EXERCISE
Only the pictures should be left out; write out all other data exactly.

════════

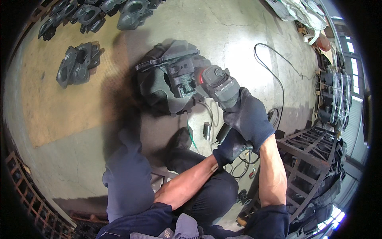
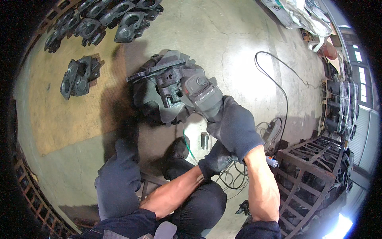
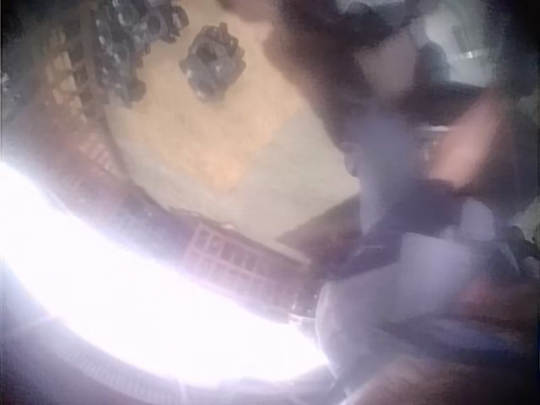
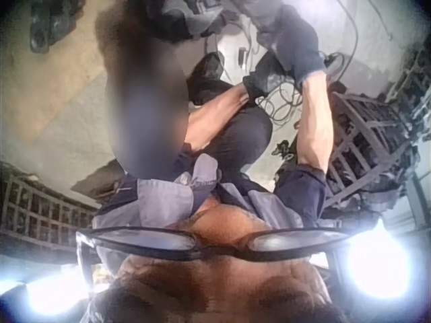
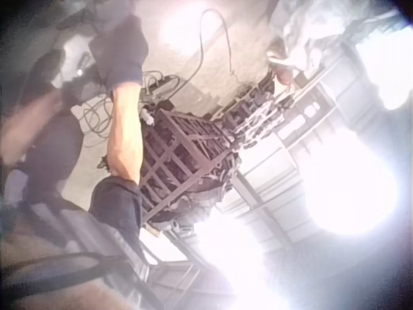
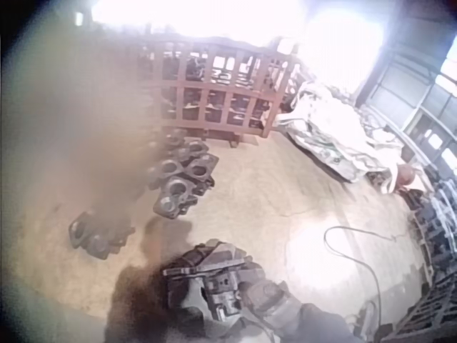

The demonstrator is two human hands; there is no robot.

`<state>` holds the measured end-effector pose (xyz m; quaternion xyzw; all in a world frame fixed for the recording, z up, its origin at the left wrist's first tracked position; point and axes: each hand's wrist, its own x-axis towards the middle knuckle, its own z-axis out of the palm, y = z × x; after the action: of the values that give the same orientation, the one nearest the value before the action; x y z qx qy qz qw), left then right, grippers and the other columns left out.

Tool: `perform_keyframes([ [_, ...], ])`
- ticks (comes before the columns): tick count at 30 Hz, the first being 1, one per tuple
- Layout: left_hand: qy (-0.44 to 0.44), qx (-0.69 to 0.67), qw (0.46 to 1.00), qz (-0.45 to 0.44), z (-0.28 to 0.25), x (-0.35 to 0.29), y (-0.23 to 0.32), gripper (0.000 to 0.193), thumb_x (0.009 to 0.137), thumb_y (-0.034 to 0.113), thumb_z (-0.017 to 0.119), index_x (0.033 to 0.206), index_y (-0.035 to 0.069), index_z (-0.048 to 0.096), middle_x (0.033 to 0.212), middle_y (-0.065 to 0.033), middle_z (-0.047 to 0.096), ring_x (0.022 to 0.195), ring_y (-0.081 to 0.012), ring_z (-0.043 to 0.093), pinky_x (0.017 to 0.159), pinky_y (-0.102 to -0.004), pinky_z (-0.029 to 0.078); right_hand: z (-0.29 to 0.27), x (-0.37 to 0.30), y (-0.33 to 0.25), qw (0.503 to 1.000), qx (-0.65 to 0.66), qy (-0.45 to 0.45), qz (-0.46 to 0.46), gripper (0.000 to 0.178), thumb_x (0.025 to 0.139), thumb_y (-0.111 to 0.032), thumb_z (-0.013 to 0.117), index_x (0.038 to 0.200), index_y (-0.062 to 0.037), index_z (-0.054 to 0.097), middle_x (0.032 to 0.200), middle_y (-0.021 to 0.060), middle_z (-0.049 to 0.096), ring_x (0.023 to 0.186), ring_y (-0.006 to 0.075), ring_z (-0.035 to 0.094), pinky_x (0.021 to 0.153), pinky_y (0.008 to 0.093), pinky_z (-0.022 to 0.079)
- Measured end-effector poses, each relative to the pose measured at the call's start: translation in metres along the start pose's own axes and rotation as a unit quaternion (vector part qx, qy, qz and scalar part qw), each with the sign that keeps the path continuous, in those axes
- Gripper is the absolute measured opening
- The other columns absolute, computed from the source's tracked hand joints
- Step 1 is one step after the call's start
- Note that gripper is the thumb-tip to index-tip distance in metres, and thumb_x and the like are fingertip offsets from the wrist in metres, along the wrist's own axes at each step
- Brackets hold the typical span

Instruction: The person sits on the floor and uses a handheld angle grinder to smooth the surfaces of metal castings. They repeatedly pick up a casting, grind its exterior, inspect it, and place it on a cardboard sheet with other finished parts.

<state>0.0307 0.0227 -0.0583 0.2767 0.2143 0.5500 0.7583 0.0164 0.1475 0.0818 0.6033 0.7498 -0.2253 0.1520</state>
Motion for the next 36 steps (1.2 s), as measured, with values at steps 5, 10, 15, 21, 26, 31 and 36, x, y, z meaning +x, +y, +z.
perform_keyframes([
  [5, 0.002, -0.047, 0.999, -0.021, 0.008, 0.003, 0.01, 0.055, 0.09, 0.001, 0.067, 0.138, 0.001, 0.041, 0.136, -0.0105, 0.054, 0.123, -0.0196, 0.054, 0.102, -0.0351, 0.048, -0.007, -0.004, -0.004, 1.0, -0.015, -0.007, 0.014, 0.053, 0.069, -0.028, 0.077, 0.108, 0.0024, 0.057, 0.088, 0.0259, 0.069, 0.085, 0.0428, 0.069, 0.078, 0.0446, 0.055],
  [10, -0.003, 0.07, 0.997, 0.018, 0.005, -0.001, 0.014, 0.052, 0.09, 0.0, 0.067, 0.136, 0.001, 0.044, 0.134, -0.0102, 0.055, 0.121, -0.019, 0.055, 0.102, -0.0349, 0.048, -0.005, -0.003, -0.002, 0.999, -0.022, -0.018, 0.017, 0.053, 0.069, -0.028, 0.076, 0.108, 0.0032, 0.057, 0.088, 0.0259, 0.069, 0.086, 0.0423, 0.069, 0.078, 0.0438, 0.055],
  [15, 0.003, -0.03, 1.0, -0.003, 0.004, 0.006, 0.007, 0.054, 0.089, 0.001, 0.069, 0.136, 0.002, 0.044, 0.133, -0.0096, 0.056, 0.119, -0.0183, 0.055, 0.101, -0.0344, 0.048, -0.007, 0.0, 0.0, 1.0, 0.0, -0.001, 0.014, 0.054, 0.07, -0.028, 0.075, 0.109, 0.0053, 0.057, 0.088, 0.0269, 0.069, 0.086, 0.042, 0.069, 0.079, 0.0435, 0.055],
  [21, 0.07, 0.008, 0.997, 0.036, 0.013, 0.016, 0.007, 0.041, 0.082, 0.003, 0.075, 0.119, 0.001, 0.058, 0.112, -0.0082, 0.065, 0.105, -0.017, 0.059, 0.09, -0.0332, 0.051, -0.009, 0.005, 0.007, 0.999, 0.0, -0.008, 0.032, 0.055, 0.071, -0.028, 0.074, 0.111, 0.0063, 0.056, 0.088, 0.0277, 0.069, 0.086, 0.0423, 0.069, 0.078, 0.0434, 0.056],
  [26, 0.036, -0.109, 0.993, -0.013, 0.014, 0.013, 0.012, 0.047, 0.086, 0.001, 0.07, 0.128, -0.002, 0.05, 0.122, -0.0091, 0.06, 0.113, -0.0156, 0.056, 0.095, -0.0324, 0.049, -0.003, -0.002, 0.02, 0.998, 0.031, 0.019, 0.058, 0.055, 0.072, -0.028, 0.074, 0.111, 0.0062, 0.056, 0.089, 0.0285, 0.069, 0.086, 0.0427, 0.069, 0.078, 0.0436, 0.056],
  [31, -0.015, -0.103, 0.994, -0.017, -0.001, 0.014, 0.004, 0.05, 0.091, 0.0, 0.064, 0.136, -0.003, 0.043, 0.132, -0.0106, 0.055, 0.119, -0.0162, 0.055, 0.099, -0.0316, 0.049, -0.001, 0.004, 0.019, 0.998, 0.056, 0.01, 0.027, 0.058, 0.07, -0.029, 0.076, 0.111, 0.0065, 0.056, 0.092, 0.0285, 0.069, 0.089, 0.043, 0.068, 0.08, 0.0439, 0.055],
  [36, 0.002, -0.065, 0.998, -0.016, -0.002, 0.015, 0.025, 0.043, 0.087, 0.003, 0.07, 0.126, -0.002, 0.052, 0.119, -0.009, 0.064, 0.111, -0.0176, 0.06, 0.096, -0.0326, 0.05, -0.002, 0.008, 0.015, 0.997, 0.053, 0.0, 0.055, 0.059, 0.07, -0.029, 0.077, 0.113, 0.0055, 0.056, 0.093, 0.0283, 0.069, 0.09, 0.0433, 0.068, 0.081, 0.0435, 0.054],
])
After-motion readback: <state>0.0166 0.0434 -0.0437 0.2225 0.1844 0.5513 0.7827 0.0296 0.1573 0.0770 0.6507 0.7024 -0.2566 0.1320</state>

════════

SOLUTION
The demonstrator is two human hands; there is no robot.

`<state>` holds the measured end-effector pose (xyz m; quaternion xyzw; all in a world frame fixed for the recording, z up, its origin at the left wrist's first tracked position; point and axes: each hand's wrist, its own x-axis towards the middle knuckle, its own z-axis out of the palm, y = z × x; after the action: of the values that give the same orientation, the one nearest the value before the action; x y z qx qy qz qw), left then right, grippers and the other columns left out.

Tool: `perform_keyframes([ [_, ...], ])`
- ticks (comes before the columns): tick count at 30 Hz, the first being 1, one per tuple
- Layout: left_hand: qy (-0.44 to 0.44), qx (-0.69 to 0.67), qw (0.46 to 1.00), qz (-0.45 to 0.44), z (-0.28 to 0.25), x (-0.35 to 0.29), y (-0.23 to 0.32), gripper (0.000 to 0.193), thumb_x (0.009 to 0.137), thumb_y (-0.034 to 0.113), thumb_z (-0.017 to 0.119), index_x (0.033 to 0.206), index_y (-0.035 to 0.069), index_z (-0.048 to 0.096), middle_x (0.033 to 0.212), middle_y (-0.065 to 0.033), middle_z (-0.047 to 0.096), ring_x (0.022 to 0.195), ring_y (-0.081 to 0.012), ring_z (-0.043 to 0.093), pinky_x (0.017 to 0.159), pinky_y (-0.102 to -0.004), pinky_z (-0.029 to 0.078); right_hand: z (-0.29 to 0.27), x (-0.37 to 0.30), y (-0.33 to 0.25), qw (0.503 to 1.000), qx (-0.65 to 0.66), qy (-0.45 to 0.45), qz (-0.46 to 0.46), gripper (0.000 to 0.178), thumb_x (0.025 to 0.139), thumb_y (-0.111 to 0.032), thumb_z (-0.013 to 0.117), index_x (0.038 to 0.200), index_y (-0.062 to 0.037), index_z (-0.054 to 0.097), middle_x (0.032 to 0.200), middle_y (-0.021 to 0.060), middle_z (-0.049 to 0.096), ring_x (0.023 to 0.186), ring_y (-0.006 to 0.075), ring_z (-0.035 to 0.094), pinky_x (0.021 to 0.153), pinky_y (0.008 to 0.093), pinky_z (-0.022 to 0.079)
- Measured end-effector poses, each relative to the pose measured at the call's start: translation in metres along the start pose's own axes and rotation as a unit quaternion (vector part qx, qy, qz and scalar part qw), each with the sign that keeps the path continuous, in those axes
- Gripper is the absolute measured opening
- The other columns absolute, computed from the source's tracked hand joints
- Step 1 is one step after the call's start
- Note that gripper is the thumb-tip to index-tip distance in metres, and thumb_x and the like are fingertip offsets from the wrist in metres, along the wrist's own axes at each step
- Brackets hold the typical span

Instruction: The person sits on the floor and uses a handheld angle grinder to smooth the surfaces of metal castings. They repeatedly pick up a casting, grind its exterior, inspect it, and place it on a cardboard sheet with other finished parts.

<state>0.0307 0.0227 -0.0583 0.2767 0.2143 0.5500 0.7583 0.0164 0.1475 0.0818 0.6033 0.7498 -0.2253 0.1520</state>
Motion for the next 36 steps (1.2 s), as measured, with values at steps 5, 10, 15, 21, 26, 31 and 36, x, y, z meaning +x, +y, +z.
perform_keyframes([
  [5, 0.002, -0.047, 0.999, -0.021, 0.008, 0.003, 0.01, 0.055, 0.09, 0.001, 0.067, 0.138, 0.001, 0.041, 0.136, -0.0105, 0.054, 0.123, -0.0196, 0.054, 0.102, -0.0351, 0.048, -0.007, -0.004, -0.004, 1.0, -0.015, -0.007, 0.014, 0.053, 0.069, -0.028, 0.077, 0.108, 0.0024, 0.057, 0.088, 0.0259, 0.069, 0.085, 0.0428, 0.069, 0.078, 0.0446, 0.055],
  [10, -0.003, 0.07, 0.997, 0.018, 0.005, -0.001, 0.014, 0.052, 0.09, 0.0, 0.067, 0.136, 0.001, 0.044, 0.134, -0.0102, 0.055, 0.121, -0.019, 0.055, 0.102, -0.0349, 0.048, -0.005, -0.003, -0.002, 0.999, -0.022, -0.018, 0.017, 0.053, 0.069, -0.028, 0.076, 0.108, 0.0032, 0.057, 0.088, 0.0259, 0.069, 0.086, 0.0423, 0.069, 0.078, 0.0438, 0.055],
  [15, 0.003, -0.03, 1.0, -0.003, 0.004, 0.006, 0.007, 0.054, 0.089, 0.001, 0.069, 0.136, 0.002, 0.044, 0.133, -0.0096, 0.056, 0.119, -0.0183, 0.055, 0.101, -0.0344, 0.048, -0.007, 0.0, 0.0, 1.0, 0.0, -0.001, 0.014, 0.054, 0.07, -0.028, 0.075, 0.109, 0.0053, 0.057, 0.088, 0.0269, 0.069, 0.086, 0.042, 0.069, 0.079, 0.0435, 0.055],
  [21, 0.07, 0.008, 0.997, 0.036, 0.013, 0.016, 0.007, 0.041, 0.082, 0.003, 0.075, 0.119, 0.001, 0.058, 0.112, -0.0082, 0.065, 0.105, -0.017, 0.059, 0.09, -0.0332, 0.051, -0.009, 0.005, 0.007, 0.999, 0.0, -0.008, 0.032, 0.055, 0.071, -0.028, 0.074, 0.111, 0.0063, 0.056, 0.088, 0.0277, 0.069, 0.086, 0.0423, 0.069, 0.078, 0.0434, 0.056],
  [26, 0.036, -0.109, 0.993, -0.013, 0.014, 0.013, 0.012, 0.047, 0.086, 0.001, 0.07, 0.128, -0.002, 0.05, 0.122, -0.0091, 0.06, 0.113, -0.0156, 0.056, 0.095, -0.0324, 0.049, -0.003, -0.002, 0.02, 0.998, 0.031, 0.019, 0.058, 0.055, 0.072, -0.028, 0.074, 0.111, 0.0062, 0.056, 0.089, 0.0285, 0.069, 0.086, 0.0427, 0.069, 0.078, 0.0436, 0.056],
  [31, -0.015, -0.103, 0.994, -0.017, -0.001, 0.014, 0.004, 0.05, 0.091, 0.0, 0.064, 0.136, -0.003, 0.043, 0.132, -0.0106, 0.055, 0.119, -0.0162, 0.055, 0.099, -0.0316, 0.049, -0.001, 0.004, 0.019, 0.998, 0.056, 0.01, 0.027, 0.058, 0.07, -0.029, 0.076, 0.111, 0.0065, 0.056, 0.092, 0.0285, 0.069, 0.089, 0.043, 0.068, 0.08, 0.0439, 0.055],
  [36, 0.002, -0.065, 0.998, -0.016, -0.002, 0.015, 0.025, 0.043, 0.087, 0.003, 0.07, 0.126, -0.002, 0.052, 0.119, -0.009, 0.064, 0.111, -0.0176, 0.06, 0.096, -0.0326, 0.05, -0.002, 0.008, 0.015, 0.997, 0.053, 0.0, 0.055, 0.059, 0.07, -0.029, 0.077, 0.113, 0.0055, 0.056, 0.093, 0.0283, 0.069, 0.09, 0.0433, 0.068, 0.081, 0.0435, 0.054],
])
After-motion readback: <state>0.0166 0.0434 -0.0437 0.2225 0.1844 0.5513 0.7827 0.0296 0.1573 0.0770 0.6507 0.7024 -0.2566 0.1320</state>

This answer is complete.